The photos on the walls of Whalley’s Round Up Cafe are plastered with photos of Surrey’s past, but after Friday it’s the iconic North Surrey diner that will be a part of history.
After more than six decades in business at King George Boulevard and 104A Avenue, the restaurant is calling it quits — another casualty of the COVID-19 pandemic.
“With COVID, the restaurant industry is being shut down for a period of time, and then opened up, and only being able to be open for 50 per cent of occupancy and then shut down again,” Dennis Springenatic — whose parents bought the diner in 1959 — told Global News.
“It’s tough to survive.”
The diner, known for its big breakfasts and Ukrainian food, has been a community hub in Whalley for longer than many of its patrons can remember.

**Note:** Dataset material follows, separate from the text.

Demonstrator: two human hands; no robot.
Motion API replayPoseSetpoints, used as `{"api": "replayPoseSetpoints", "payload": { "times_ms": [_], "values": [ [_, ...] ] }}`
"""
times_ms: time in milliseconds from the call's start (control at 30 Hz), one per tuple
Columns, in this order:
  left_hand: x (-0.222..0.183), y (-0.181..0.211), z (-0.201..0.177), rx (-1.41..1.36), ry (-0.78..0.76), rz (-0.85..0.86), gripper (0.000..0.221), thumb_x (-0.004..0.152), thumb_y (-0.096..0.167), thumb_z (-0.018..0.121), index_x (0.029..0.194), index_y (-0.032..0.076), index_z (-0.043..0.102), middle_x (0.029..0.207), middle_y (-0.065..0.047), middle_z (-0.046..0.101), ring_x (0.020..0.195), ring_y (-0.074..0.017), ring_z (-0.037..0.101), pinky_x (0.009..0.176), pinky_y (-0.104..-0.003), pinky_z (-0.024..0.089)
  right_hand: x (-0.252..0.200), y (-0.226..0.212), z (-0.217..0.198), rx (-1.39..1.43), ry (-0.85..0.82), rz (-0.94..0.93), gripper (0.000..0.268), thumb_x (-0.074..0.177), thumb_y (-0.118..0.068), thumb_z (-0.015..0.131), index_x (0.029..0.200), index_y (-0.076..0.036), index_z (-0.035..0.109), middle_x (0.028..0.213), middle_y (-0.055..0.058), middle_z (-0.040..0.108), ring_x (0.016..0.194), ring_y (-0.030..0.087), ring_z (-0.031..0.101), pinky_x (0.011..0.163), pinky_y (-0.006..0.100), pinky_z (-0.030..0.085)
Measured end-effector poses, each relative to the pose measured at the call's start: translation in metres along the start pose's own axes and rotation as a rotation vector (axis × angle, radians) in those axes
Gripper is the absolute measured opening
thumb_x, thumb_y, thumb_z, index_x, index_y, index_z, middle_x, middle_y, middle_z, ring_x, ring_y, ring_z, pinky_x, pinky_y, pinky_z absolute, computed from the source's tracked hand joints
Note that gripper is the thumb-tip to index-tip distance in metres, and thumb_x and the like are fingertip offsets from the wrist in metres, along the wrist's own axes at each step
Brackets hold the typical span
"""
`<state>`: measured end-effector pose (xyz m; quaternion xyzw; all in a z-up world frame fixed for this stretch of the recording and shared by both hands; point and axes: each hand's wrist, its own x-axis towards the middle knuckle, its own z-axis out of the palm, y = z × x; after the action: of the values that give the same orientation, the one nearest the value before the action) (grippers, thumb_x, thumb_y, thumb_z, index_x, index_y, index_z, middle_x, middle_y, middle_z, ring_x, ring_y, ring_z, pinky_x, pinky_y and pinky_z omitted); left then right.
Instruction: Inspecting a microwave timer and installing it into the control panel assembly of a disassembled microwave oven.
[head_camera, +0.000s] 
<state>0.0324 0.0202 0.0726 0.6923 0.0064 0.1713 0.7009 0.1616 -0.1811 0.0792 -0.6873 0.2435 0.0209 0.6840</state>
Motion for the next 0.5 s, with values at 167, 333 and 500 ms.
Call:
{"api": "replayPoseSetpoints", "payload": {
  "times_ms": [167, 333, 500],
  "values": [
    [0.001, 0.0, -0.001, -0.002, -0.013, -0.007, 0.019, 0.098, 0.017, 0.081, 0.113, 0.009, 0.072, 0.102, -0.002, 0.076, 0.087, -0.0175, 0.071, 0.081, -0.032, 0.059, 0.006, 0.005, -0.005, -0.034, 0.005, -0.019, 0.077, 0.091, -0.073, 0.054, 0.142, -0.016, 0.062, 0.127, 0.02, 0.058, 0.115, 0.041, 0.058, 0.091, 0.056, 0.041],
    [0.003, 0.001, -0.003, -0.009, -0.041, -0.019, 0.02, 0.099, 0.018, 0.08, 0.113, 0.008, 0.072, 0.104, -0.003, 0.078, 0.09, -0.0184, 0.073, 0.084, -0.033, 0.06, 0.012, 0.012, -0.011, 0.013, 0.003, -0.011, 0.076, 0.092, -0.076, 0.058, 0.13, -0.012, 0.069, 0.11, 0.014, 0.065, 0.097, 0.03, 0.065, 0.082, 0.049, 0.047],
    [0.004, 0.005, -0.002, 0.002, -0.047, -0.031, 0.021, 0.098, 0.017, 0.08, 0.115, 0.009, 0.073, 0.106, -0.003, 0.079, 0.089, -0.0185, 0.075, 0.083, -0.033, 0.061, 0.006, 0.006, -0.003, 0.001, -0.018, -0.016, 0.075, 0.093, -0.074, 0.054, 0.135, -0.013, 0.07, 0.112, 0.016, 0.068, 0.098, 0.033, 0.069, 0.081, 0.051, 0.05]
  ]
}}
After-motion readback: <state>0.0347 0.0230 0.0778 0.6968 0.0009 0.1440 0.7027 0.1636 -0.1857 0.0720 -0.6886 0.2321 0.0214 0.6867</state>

Springenatic’s father Orest was heavily involved in Whalley little league, further tying the business to the community.
“There’s so many stories people have told us over the years — their mom and dad met here or they had their first milkshake here or came from the roller rink when they were 12 years old and listened to the jukebox,” he said.
“It’s jus the memories of this place after 60-something years.”
Former Surrey MLA and MP Penny Priddy dropped by Friday to say goodbye, after dining at the restaurant for 40 years.
“What I think will be missing is what some people call placemaking,” she said.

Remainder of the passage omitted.